What you need to do:
The entire listing below is to be written out exactly, minus the pictures.
________________________________________
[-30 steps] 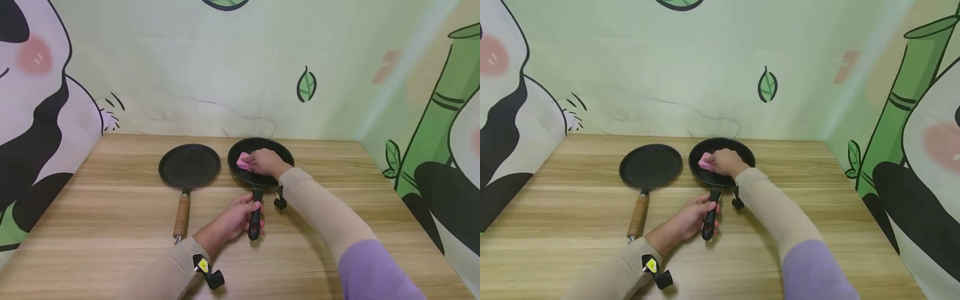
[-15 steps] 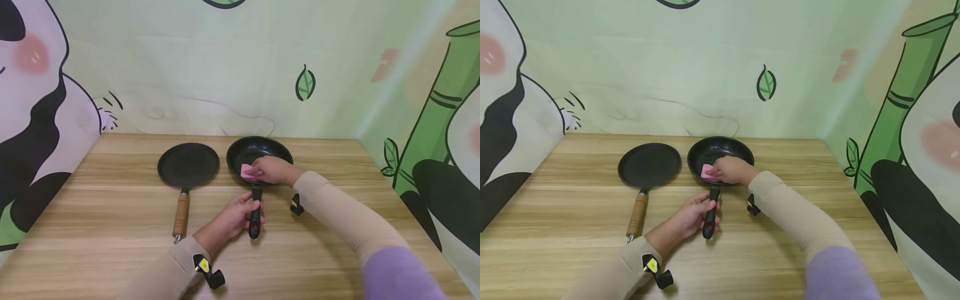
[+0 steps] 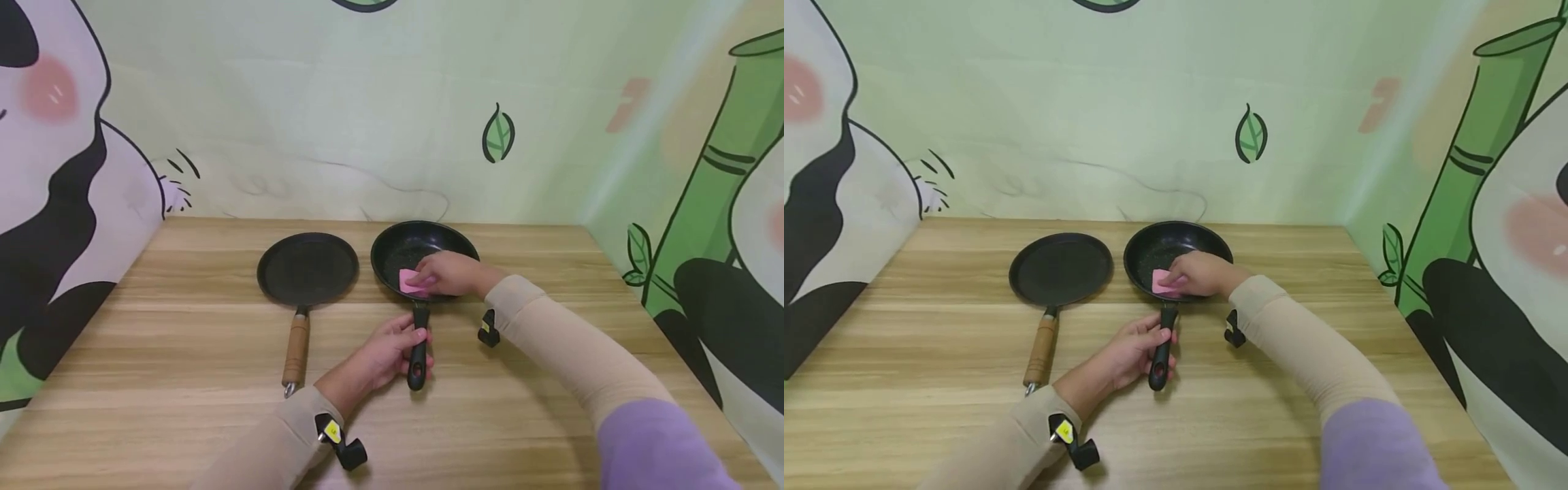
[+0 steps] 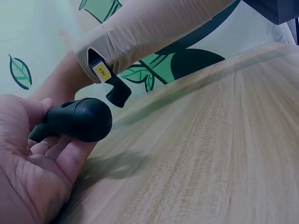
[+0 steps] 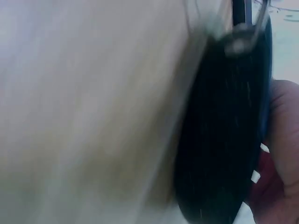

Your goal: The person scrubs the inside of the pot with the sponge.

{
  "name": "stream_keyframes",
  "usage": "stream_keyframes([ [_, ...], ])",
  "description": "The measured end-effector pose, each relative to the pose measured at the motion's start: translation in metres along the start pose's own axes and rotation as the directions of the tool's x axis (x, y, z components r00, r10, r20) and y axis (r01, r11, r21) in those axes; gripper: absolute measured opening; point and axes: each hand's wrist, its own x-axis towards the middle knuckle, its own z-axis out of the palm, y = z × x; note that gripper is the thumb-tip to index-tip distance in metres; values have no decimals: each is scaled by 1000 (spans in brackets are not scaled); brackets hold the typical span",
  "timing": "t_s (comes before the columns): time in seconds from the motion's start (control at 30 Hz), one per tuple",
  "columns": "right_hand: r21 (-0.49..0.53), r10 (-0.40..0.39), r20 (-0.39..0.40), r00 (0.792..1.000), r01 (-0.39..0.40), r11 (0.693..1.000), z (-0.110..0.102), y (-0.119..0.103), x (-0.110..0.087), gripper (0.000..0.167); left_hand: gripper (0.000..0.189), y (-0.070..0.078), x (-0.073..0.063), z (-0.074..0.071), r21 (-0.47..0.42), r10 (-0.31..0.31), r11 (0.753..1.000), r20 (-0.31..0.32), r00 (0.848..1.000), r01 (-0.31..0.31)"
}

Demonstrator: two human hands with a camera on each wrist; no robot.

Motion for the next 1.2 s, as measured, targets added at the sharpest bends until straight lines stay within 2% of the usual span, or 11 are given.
stream_keyframes([
  [0.07,-19,33,-30,999,-34,999,3,-5,7,30,37,2,-1,-1,8,-3,1000,3,1000,3],
  [0.17,-58,134,-58,989,-137,989,6,-13,21,32,33,3,-1,-2,14,1,1000,3,1000,-1],
  [0.33,-53,316,-44,948,-318,947,5,-18,43,39,36,0,0,-1,-8,-2,1000,3,1000,2],
  [0.47,-43,388,-8,922,-388,921,2,-12,56,41,39,-1,0,-2,-39,-5,999,5,1000,5],
  [0.7,-57,441,-38,897,-443,895,-1,4,66,40,43,0,-1,-3,-87,23,996,-21,1000,-24],
  [0.97,-63,487,-17,874,-487,871,-3,22,61,42,49,-1,-2,1,-92,20,995,-43,999,-23],
  [1.1,-79,492,-1,871,-490,868,-6,27,57,43,48,1,-2,3,-80,14,997,-50,999,-18],
  [1.2,-72,467,7,884,-465,882,-8,25,55,42,45,2,-3,3,-71,11,997,-51,999,-15],
])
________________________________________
Solution:
[-30 steps] 
[-15 steps] 
[+0 steps] 
[+0 steps] 
[+0 steps] 

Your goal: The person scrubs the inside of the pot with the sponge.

{
  "name": "stream_keyframes",
  "usage": "stream_keyframes([ [_, ...], ])",
  "description": "The measured end-effector pose, each relative to the pose measured at the motion's start: translation in metres along the start pose's own axes and rotation as the directions of the tool's x axis (x, y, z components r00, r10, r20) and y axis (r01, r11, r21) in those axes; gripper: absolute measured opening; point and axes: each hand's wrist, its own x-axis towards the middle knuckle, its own z-axis out of the palm, y = z × x; note that gripper is the thumb-tip to index-tip distance in metres; values have no decimals: each is scaled by 1000 (spans in brackets are not scaled); brackets hold the typical span",
  "timing": "t_s (comes before the columns): time in seconds from the motion's start (control at 30 Hz), one per tuple",
  "columns": "right_hand: r21 (-0.49..0.53), r10 (-0.40..0.39), r20 (-0.39..0.40), r00 (0.792..1.000), r01 (-0.39..0.40), r11 (0.693..1.000), z (-0.110..0.102), y (-0.119..0.103), x (-0.110..0.087), gripper (0.000..0.167); left_hand: gripper (0.000..0.189), y (-0.070..0.078), x (-0.073..0.063), z (-0.074..0.071), r21 (-0.47..0.42), r10 (-0.31..0.31), r11 (0.753..1.000), r20 (-0.31..0.32), r00 (0.848..1.000), r01 (-0.31..0.31)"
}

Demonstrator: two human hands with a camera on each wrist; no robot.

Motion for the next 1.2 s, as measured, targets added at the sharpest bends until straight lines stay within 2% of the usual span, or 11 are given.
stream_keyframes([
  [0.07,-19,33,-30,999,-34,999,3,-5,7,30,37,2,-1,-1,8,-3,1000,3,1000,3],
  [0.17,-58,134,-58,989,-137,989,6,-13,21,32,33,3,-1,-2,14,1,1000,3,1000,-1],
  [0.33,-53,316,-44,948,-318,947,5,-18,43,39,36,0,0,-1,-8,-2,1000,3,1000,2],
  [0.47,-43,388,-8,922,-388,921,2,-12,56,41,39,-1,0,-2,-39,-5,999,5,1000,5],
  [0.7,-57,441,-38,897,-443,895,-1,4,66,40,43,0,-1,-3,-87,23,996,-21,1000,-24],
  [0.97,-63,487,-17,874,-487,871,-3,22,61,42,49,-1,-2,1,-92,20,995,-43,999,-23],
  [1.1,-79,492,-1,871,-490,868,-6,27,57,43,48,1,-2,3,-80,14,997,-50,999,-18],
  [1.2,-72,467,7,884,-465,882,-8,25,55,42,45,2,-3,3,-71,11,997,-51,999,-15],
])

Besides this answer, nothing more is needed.